One of the textile tycoons, Mirza Ikhtiar Beg, explains that the main reason behind the narrow export base is the European demand of particular Pakistani products like leather, textile products and carpets. Khurram Dastgir, the minister for commerce, also admits that “in the coming days the foremost challenge is how to diversify an extremely narrow base of exports.” 

The minister and industrialists agree that the GSP Plus status has made the country an attractive destination for regional investors and a Chinese company has already bought 52% stakes in a textile mill and will invest $2 billion in expansion to gain advantage. The government also plans incentives for the industry to respond to the opportunities created by the GSP Plus status. 

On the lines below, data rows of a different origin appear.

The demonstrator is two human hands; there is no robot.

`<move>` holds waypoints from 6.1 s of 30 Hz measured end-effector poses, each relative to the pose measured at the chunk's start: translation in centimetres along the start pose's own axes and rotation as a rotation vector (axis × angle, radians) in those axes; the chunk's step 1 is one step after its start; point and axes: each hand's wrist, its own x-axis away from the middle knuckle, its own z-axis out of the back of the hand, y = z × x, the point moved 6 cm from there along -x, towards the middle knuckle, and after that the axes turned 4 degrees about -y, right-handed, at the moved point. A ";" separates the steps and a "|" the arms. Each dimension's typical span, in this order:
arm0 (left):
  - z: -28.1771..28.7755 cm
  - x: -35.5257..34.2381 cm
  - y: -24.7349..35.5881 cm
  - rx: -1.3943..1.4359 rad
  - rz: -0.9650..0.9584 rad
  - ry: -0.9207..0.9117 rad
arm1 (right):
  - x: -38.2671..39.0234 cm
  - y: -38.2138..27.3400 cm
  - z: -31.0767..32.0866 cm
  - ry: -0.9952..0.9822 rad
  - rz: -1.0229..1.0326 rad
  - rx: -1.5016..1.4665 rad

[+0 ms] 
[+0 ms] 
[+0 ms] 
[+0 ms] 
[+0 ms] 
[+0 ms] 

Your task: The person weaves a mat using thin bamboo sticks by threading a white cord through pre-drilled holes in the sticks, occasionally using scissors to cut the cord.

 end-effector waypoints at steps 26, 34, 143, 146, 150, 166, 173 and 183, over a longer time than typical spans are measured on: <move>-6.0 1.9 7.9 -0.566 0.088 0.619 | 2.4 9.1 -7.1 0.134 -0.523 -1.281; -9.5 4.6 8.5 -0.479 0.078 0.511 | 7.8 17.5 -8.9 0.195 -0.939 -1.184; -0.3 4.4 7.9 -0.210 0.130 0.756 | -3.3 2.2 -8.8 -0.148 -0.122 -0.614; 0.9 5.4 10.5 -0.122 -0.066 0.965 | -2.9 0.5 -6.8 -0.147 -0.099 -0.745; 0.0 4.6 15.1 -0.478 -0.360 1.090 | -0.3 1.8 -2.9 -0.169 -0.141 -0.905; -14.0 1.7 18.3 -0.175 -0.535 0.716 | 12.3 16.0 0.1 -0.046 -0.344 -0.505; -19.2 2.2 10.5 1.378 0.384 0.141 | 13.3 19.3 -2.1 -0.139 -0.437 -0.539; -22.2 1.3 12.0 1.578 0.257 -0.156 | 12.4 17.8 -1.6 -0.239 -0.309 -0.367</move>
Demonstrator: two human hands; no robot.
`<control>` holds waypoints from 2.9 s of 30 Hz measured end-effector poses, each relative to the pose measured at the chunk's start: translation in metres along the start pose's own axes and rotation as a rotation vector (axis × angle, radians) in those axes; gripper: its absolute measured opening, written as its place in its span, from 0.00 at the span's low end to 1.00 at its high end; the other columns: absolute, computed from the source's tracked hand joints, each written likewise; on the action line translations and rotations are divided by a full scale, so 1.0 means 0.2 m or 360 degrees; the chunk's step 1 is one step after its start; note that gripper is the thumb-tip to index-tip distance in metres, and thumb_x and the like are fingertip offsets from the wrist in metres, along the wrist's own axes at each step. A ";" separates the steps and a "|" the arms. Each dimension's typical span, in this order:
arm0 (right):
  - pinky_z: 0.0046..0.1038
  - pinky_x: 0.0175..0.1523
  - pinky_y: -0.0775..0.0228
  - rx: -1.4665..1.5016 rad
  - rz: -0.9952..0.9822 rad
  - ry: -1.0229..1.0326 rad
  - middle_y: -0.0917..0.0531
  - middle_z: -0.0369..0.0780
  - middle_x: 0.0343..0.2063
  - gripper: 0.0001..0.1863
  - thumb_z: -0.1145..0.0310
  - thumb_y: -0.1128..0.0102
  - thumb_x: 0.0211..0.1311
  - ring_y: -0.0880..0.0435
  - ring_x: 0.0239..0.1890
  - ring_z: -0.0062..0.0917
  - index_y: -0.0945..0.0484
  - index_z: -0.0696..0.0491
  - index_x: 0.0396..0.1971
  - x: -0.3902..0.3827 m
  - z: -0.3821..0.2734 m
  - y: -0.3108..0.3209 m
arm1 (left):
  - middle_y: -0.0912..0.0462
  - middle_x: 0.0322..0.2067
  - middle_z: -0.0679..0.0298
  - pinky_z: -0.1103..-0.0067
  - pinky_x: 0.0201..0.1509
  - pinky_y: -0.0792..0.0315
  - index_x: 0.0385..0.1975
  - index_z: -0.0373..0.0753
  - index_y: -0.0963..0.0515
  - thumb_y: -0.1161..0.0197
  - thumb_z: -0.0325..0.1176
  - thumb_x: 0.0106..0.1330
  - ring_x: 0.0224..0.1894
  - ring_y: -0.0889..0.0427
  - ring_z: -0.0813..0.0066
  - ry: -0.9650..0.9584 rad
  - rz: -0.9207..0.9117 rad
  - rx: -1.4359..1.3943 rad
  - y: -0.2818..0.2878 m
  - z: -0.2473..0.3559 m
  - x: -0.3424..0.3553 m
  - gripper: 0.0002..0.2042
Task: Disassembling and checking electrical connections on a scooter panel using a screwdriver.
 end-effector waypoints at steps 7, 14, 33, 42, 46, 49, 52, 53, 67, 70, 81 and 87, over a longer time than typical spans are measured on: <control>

Thirdly, and this is related to the issue mentioned above, will the rent-seeking industry – addicted to state-patronage and undue incentives – work its way for greater share in EU on its own or keep looking up to the government for supporting crutches? 

The November 28, 2013 tax amnesty package for mighty traders essentially one again exposed the “rent-seeking” mindset that rules Pakistan; on the one hand, the government committed strict tax enforcement with the IMF, and on other it flouted all promises by announcing no-tax-regime for the rich and mighty traders, reflecting “shoot from the hip and damn the consequences". 

Even a top tax official of the Federal Board of Revenue (FBR), Shahbaz Rana, couldn’t hide his dismay by publicly decrying tax concessions as detrimental to the tax reform agenda, which he said had made this year's budget irrelevant". 

Fourth, will the government – which largely represents tax-evading businessmen, industrialists and landlords – take advantage of the situation arising out of the GSP Plus and go for real structural reforms with the help of western advice or nor, or conduct itself the way its predecessor did vis-à-vis the Friends of Pakistan? 

The FoP had promised project aid, contingent upon demonstrably solid infrastructure project proposals which could have spurred growth and productivity. But the then government miserably failed in presenting the Club with a single impressive project. Instead, president Zardari sent Hina Rabbani Khar and Shaukat Tareen, the then finance minister, to various members of the FoP to request “conversion of at least half of the 5.5 billion dollars in cash.” With these overbearing overtures, and the continued refusal to reform the taxation system, Pakistan’s then government lost favour with the FoP. The present government is no different on taxation issues, more inclined to serve the mighty business and industry than the common people. And the risk of losing the EU goodwill and eventually squandering the possible benefits off GSP Plus still loom as large as in the past.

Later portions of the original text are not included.